**Data shown:**
━━━━

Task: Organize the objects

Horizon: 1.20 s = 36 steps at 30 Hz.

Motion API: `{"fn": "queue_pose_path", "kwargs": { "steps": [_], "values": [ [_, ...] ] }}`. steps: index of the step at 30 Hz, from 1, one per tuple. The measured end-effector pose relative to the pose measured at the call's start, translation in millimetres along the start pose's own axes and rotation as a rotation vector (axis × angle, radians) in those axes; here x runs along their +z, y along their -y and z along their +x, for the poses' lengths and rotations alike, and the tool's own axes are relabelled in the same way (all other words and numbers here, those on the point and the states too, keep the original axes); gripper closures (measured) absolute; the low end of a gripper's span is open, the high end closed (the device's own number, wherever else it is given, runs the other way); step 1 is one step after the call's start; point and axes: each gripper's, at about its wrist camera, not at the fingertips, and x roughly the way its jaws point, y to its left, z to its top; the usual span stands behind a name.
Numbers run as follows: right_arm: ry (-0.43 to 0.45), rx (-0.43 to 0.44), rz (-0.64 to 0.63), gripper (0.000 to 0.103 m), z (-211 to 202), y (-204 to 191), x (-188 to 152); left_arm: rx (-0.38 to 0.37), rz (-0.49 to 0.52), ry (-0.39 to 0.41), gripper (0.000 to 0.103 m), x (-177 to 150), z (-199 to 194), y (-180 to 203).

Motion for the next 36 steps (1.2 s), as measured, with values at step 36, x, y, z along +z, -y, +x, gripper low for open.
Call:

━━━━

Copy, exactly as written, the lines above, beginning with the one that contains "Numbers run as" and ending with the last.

**Completed task:**
Numbers run as follows: right_arm: ry (-0.43 to 0.45), rx (-0.43 to 0.44), rz (-0.64 to 0.63), gripper (0.000 to 0.103 m), z (-211 to 202), y (-204 to 191), x (-188 to 152); left_arm: rx (-0.38 to 0.37), rz (-0.49 to 0.52), ry (-0.39 to 0.41), gripper (0.000 to 0.103 m), x (-177 to 150), z (-199 to 194), y (-180 to 203).

Motion for the next 36 steps (1.2 s), as measured, with values at step 36, x, y, z along +z, -y, +x, gripper low for open.
Call:

That is the complete output.